Here's what that looks like in practice:

1import daft
2
3@daft.func
4def read_header(f: daft.File) -> bytes:
5 with f.open() as fh:
6 return fh.read(16)
7
8df = (
9 daft.from_glob_path("hf://datasets/Eventual-Inc/sample-files/")
10 .with_column("file", daft.functions.file(daft.col("path")))
11 .with_column("header", read_header(daft.col("file")))
12 .select("path", "size", "file", "header")
13)
14
15df.show(5)

This pattern scales well because the file handle is only opened during execution, where it can run distributed across partitions.

Audio: Index, Read, and Resample with daft.AudioFile

With daft.AudioFile, you can index audio, inspect metadata, and prepare tensors for downstream ML tasks.

1import daft
2from daft.functions import audio_file, audio_metadata, resample
3
4df = (
5 daft.from_glob_path("hf://datasets/Eventual-Inc/sample-files/audio/*.mp3")
6 .with_column("file", audio_file(daft.col("path")))
7 .with_column("metadata", audio_metadata(daft.col("file")))
8 .with_column("resampled", resample(daft.col("file"), sample_rate=16000))
9 .select("path", "file", "size", "metadata", "resampled")
10)
11
12df.show(3)

Video: Read Keyframes with daft.VideoFile

daft.VideoFile enables lightweight indexing and keyframe-aware video processing without writing custom ingestion glue.

1import daft
2from daft.functions import video_file, video_metadata, video_keyframes
3
4df = (
5 daft.from_glob_path("hf://datasets/Eventual-Inc/sample-files/videos/*.mp4")
6 .with_column("file", video_file(daft.col("path")))
7 .with_column("metadata", video_metadata(daft.col("file")))
8 .with_column("keyframes", video_keyframes(daft.col("file")))
9 .select("path", "file", "size", "metadata", "keyframes")
10)
11
12df.show(3)
13

PDFs: Structured Extraction from Document Files

daft.File also works cleanly with document tooling.

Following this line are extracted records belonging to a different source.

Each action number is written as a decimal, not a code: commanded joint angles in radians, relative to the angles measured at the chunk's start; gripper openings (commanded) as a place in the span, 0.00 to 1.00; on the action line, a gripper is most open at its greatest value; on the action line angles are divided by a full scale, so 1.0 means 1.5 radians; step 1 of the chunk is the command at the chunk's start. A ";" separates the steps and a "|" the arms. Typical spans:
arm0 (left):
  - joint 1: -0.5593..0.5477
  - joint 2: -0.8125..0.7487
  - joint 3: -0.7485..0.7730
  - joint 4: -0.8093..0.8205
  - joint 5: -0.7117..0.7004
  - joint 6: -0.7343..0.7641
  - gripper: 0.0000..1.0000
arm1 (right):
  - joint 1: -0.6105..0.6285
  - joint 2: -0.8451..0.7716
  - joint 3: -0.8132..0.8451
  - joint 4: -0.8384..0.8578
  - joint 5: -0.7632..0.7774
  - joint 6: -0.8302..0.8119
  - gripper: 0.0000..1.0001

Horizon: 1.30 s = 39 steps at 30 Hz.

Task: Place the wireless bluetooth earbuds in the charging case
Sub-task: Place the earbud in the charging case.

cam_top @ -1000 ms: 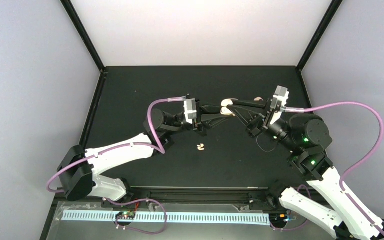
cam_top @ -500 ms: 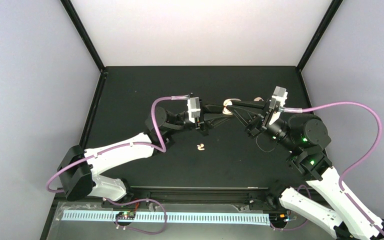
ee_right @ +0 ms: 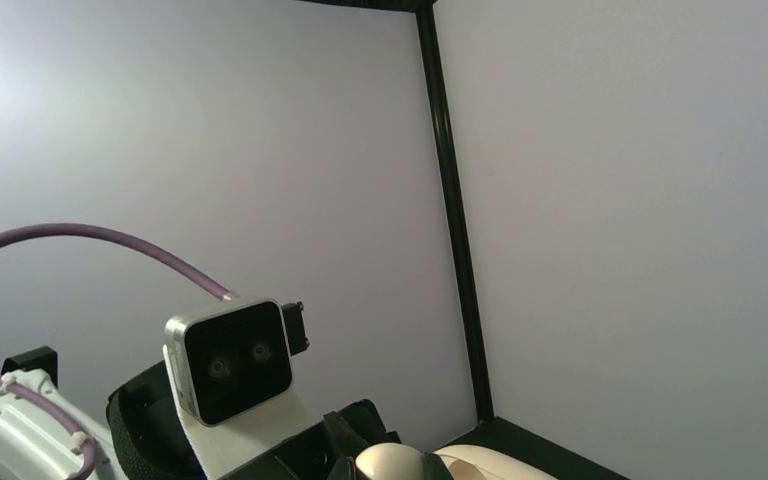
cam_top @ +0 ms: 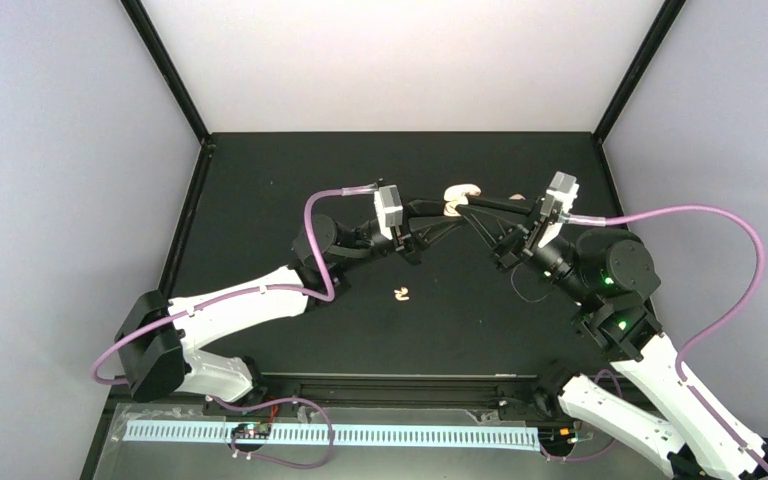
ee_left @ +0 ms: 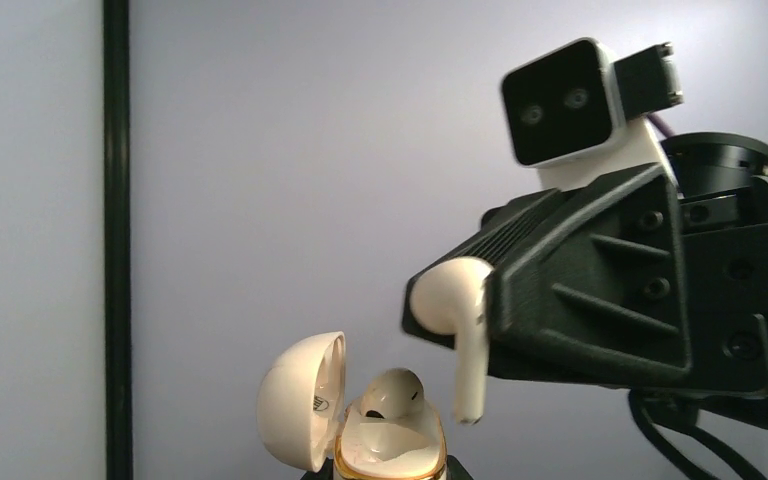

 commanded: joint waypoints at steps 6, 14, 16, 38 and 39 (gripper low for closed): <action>-0.011 0.005 0.031 0.011 -0.118 0.023 0.02 | 0.002 -0.008 -0.007 0.064 0.068 -0.004 0.09; -0.034 0.010 0.044 0.001 -0.161 0.091 0.02 | 0.001 0.002 -0.001 0.072 0.084 -0.010 0.09; -0.039 0.010 0.047 -0.005 -0.177 0.105 0.02 | 0.002 0.001 -0.001 0.073 0.091 -0.012 0.09; -0.069 0.048 0.112 -0.076 -0.252 0.181 0.02 | 0.001 0.017 0.005 0.075 0.123 -0.034 0.09; -0.070 0.048 0.112 -0.076 -0.252 0.183 0.01 | 0.002 0.016 0.005 0.076 0.126 -0.035 0.09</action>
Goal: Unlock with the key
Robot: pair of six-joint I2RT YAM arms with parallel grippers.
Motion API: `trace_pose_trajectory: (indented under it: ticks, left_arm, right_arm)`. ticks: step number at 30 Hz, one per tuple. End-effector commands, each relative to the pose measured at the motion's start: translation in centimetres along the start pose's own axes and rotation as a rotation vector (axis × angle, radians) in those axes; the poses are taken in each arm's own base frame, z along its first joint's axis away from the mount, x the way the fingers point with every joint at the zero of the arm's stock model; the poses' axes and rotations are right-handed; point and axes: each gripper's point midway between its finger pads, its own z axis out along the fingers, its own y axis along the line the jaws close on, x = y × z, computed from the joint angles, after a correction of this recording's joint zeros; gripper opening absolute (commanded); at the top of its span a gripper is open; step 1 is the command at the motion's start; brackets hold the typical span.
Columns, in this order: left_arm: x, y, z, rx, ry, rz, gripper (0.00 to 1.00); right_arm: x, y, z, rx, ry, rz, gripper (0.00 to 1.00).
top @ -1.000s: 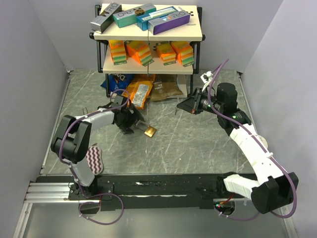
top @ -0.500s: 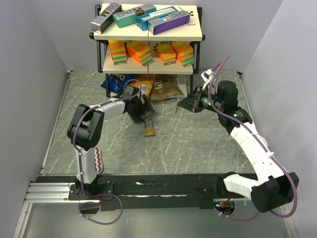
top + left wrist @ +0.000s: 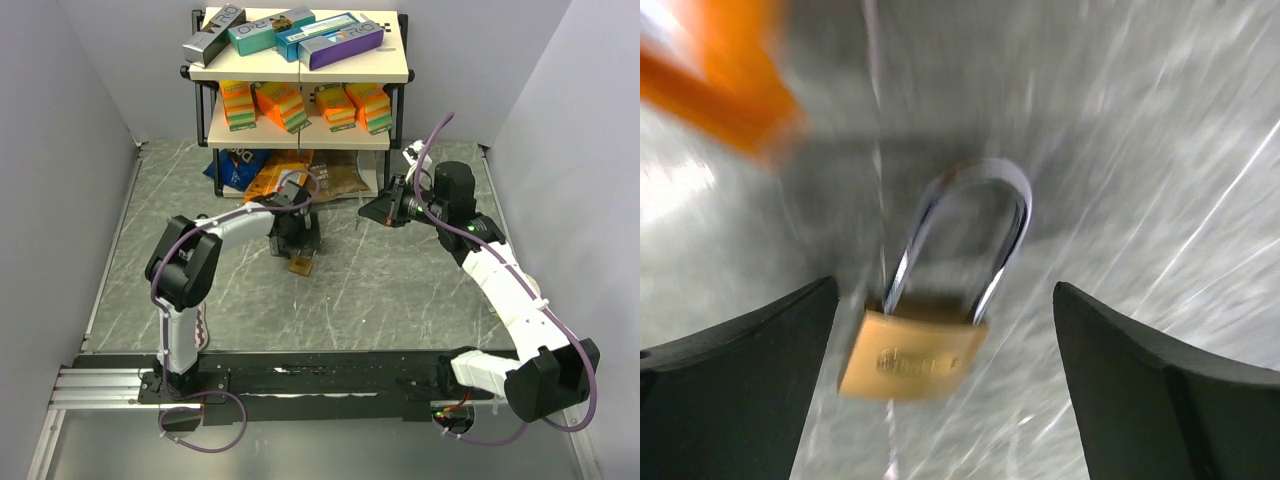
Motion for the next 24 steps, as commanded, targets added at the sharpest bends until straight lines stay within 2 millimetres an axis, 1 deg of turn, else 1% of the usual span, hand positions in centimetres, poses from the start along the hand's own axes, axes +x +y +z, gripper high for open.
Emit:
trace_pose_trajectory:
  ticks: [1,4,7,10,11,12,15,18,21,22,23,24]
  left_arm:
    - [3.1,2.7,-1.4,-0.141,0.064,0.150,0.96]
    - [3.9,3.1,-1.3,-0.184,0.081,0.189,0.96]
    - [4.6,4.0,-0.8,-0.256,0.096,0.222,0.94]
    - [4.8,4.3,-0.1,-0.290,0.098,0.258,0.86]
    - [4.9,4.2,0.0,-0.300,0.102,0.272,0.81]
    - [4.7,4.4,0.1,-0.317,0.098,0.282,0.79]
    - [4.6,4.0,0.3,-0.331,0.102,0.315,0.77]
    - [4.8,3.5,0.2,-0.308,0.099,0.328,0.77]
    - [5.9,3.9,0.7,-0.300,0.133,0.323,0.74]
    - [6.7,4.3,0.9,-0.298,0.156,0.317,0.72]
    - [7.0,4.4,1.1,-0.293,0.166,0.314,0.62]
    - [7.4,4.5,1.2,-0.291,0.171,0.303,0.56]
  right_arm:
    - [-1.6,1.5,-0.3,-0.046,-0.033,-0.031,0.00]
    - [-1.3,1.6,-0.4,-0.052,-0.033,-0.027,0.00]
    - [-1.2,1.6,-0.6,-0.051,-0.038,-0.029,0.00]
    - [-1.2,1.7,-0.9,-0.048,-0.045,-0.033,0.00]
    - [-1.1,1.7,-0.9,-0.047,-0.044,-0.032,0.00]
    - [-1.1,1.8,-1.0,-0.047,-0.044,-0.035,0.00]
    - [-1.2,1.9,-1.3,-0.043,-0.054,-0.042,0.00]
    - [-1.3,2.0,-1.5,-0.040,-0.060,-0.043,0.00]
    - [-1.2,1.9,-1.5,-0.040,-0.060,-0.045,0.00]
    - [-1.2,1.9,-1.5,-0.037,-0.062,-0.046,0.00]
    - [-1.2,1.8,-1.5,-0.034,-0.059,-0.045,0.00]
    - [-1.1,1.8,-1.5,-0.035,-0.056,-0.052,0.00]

For example, you can convert each PDF to a tempfile and extract page-level text and rendered page images with PyMuPDF in a UDF.

1import daft
2
3import pymupdf
4
5@daft.func(
6 return_dtype=daft.DataType.list(
7 daft.DataType.struct(
8 {
9 "page_number": daft.DataType.uint8(),
10 "page_text": daft.DataType.string(),
11 "page_image_bytes": daft.DataType.binary(),
12 }
13 )
14 )
15)
16def extract_pdf(file: daft.File):
17 """Extracts the content of a PDF file."""
18 pymupdf.TOOLS.mupdf_display_errors(False) # Suppress non-fatal MuPDF warnings
19 content = []
20 with file.to_tempfile() as tmp:
21 doc = pymupdf.Document(filename=str(tmp.name), filetype="pdf")
22 for pno, page in enumerate(doc):
23 row = {
24 "page_number": pno,
25 "page_text": page.get_text("text"),
26 "page_image_bytes": page.get_pixmap().tobytes(),
27 }
28 content.append(row)
29 return content
30
31if __name__ == "__main__":
32 from daft import col
33
34 df = (
35 daft.from_glob_path("hf://datasets/Eventual-Inc/sample-files/papers/*.pdf")
36 .with_column("pdf_file", daft.functions.file(col("path")))
37 .with_column("pages", extract_pdf(col("pdf_file")))
38 .explode("pages")
39 .select("path", "size", daft.functions.unnest(col("pages")))
40 )
41
42 df.show(3)

This gives you a straightforward way to build document ETL pipelines for retrieval, multimodal indexing, or downstream model input construction.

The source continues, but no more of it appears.